• To do: Reproduce, exactly and in full, only the lines below from the one containing "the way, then" through the one containing "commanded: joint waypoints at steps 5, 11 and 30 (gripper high".

• Data for analysis:
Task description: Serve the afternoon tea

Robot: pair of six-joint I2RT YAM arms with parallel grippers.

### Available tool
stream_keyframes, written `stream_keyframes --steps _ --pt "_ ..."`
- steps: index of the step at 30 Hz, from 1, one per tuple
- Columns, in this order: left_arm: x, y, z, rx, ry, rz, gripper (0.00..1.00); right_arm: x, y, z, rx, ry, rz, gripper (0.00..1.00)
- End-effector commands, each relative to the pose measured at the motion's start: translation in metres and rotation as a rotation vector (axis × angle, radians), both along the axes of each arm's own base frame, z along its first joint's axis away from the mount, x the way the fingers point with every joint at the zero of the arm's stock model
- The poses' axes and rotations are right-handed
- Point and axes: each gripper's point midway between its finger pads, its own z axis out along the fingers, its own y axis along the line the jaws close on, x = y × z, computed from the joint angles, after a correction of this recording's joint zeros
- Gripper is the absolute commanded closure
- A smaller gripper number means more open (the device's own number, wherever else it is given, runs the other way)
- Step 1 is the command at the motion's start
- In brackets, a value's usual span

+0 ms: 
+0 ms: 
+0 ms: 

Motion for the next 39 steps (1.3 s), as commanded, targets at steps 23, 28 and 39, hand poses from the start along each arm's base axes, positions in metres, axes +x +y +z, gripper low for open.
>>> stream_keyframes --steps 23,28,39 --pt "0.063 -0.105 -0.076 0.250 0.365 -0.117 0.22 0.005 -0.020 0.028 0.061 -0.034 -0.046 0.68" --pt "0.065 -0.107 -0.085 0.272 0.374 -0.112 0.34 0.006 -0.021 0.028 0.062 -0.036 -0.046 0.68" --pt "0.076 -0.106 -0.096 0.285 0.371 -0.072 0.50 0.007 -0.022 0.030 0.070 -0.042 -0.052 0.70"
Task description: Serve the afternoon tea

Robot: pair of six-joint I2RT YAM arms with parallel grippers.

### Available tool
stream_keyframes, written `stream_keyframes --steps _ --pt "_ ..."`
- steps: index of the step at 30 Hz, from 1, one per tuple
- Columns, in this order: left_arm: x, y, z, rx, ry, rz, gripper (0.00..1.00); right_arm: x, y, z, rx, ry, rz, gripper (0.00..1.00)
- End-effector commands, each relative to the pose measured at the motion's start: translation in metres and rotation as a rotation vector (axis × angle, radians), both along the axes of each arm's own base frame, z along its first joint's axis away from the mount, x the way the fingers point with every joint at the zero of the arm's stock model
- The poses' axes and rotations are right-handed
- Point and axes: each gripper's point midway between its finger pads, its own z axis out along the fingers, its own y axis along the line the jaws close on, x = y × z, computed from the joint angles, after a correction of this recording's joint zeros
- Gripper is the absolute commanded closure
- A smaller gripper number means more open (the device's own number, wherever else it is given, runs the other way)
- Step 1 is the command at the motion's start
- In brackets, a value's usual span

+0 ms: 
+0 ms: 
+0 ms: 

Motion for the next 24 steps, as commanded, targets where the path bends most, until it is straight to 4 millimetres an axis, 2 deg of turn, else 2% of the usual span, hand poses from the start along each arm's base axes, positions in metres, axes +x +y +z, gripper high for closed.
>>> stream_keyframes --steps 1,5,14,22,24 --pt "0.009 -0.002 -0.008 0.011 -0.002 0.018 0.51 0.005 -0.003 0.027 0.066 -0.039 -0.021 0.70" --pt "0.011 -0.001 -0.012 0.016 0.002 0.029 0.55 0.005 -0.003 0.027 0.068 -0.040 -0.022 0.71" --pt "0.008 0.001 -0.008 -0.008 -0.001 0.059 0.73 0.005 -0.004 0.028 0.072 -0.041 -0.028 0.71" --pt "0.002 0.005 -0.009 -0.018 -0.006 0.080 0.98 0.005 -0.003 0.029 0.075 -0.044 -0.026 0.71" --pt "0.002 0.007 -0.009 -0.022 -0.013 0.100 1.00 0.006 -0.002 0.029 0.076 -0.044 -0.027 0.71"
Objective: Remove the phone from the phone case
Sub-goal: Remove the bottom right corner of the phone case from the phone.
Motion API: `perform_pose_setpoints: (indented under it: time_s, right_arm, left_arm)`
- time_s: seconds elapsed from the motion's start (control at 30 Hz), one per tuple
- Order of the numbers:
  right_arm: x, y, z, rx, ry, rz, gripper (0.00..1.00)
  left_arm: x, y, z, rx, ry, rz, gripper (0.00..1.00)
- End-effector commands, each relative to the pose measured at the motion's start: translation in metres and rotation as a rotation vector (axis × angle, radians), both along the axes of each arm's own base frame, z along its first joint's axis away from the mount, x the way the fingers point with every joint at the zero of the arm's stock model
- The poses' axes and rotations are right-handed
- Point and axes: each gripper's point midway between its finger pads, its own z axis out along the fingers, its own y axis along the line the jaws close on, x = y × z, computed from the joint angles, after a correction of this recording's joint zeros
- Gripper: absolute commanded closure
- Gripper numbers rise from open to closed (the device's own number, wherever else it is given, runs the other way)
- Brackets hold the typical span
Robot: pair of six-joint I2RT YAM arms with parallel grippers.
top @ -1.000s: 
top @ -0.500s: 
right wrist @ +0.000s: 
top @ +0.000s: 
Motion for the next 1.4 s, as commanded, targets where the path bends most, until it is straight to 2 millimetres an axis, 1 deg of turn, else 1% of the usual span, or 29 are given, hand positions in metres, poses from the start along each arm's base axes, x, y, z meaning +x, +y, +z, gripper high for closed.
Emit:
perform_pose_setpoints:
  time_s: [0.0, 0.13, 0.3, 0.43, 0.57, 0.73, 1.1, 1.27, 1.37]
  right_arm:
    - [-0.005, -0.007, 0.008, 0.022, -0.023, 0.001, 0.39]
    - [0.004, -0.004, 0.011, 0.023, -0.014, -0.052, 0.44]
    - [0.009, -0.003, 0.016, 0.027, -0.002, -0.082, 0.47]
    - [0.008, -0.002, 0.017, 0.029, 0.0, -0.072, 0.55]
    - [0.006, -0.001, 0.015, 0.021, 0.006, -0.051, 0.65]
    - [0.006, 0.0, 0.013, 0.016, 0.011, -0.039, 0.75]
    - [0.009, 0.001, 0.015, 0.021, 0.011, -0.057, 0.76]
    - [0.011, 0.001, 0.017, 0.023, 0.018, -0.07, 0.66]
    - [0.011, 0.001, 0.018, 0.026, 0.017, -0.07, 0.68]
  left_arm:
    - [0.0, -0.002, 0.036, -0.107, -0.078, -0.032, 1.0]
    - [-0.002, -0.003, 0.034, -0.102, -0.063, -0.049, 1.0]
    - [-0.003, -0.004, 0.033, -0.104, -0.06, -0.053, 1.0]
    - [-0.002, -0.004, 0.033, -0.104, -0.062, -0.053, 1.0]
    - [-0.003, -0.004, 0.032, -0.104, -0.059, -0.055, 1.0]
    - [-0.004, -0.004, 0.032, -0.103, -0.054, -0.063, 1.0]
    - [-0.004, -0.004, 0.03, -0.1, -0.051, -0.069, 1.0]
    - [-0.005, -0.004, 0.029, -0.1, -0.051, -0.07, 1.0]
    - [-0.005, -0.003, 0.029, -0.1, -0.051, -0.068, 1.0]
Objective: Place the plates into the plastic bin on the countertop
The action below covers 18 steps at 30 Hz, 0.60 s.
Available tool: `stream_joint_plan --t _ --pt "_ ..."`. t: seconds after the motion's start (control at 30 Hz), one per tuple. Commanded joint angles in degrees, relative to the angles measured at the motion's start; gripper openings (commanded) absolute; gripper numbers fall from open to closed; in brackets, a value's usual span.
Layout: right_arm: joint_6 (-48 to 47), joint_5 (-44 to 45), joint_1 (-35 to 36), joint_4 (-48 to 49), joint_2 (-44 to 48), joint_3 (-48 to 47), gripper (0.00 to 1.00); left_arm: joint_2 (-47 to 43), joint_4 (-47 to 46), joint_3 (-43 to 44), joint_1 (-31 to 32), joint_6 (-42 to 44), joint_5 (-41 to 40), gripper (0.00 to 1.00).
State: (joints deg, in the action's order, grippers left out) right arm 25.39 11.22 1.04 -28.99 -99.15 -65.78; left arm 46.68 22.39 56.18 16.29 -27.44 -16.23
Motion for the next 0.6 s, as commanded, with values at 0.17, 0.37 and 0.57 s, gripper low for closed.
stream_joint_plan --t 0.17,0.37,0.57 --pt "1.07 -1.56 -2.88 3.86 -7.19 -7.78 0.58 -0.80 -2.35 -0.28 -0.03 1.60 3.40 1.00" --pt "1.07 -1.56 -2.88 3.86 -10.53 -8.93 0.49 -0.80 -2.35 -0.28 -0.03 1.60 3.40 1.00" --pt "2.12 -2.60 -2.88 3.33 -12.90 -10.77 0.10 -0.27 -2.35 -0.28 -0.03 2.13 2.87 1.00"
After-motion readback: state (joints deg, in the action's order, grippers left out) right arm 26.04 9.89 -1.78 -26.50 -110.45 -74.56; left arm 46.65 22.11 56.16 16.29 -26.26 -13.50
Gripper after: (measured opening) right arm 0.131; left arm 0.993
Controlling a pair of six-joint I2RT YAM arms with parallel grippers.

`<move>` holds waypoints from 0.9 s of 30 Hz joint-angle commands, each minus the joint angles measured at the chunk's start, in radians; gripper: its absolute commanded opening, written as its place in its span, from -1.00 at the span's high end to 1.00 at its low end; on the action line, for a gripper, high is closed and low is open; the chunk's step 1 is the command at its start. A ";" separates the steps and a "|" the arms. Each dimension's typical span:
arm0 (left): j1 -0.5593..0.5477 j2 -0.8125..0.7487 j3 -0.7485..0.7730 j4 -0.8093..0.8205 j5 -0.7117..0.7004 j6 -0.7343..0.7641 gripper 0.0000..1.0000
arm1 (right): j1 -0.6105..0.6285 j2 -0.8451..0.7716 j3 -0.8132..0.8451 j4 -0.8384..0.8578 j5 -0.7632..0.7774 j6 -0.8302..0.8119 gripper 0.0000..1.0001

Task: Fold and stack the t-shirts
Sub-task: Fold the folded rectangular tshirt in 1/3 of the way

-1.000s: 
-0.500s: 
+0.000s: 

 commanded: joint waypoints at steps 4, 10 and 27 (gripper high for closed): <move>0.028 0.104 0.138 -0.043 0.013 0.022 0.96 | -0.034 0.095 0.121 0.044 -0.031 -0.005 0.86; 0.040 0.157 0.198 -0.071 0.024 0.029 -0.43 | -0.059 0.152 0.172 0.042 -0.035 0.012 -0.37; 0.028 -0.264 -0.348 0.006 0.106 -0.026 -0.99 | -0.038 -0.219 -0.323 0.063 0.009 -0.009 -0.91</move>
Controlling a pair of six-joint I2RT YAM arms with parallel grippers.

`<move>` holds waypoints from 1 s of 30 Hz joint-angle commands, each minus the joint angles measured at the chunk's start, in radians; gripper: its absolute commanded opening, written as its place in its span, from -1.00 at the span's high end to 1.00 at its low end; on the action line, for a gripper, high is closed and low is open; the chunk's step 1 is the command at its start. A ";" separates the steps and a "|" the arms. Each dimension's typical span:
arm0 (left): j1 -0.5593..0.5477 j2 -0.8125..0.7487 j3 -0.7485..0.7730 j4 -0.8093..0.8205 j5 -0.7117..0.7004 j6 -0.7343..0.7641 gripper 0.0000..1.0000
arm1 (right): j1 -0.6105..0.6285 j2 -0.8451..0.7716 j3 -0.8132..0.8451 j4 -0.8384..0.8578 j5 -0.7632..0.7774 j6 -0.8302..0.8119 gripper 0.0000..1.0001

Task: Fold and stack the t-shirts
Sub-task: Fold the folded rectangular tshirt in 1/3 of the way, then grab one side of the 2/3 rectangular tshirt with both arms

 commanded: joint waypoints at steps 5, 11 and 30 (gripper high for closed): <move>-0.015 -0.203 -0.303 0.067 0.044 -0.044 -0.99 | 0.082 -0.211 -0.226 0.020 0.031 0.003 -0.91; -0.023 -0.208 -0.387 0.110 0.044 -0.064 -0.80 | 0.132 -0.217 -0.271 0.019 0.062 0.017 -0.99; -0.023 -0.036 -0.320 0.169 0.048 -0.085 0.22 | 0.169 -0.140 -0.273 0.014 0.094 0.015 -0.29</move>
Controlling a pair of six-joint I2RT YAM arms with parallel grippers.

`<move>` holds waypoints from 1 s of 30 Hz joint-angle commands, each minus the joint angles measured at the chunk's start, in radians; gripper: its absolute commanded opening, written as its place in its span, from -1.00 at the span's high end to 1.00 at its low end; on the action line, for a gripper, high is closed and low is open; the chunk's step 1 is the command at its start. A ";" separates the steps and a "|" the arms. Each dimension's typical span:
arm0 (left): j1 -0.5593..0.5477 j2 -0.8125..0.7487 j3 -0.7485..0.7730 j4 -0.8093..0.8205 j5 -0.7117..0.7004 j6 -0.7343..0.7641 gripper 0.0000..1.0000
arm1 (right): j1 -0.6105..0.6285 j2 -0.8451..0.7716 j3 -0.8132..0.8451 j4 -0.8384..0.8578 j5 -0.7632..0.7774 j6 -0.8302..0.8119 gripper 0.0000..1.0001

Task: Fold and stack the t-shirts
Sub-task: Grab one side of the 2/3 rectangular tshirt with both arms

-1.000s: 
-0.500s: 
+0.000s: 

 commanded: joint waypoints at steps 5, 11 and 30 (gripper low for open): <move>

• Exercise solution:
Sub-task: Fold the folded rectangular tshirt in 1/3 of the way, then grab one side of the 2/3 rectangular tshirt with both arms

 commanded: joint waypoints at steps 5, 11 and 30 (gripper high for closed): <move>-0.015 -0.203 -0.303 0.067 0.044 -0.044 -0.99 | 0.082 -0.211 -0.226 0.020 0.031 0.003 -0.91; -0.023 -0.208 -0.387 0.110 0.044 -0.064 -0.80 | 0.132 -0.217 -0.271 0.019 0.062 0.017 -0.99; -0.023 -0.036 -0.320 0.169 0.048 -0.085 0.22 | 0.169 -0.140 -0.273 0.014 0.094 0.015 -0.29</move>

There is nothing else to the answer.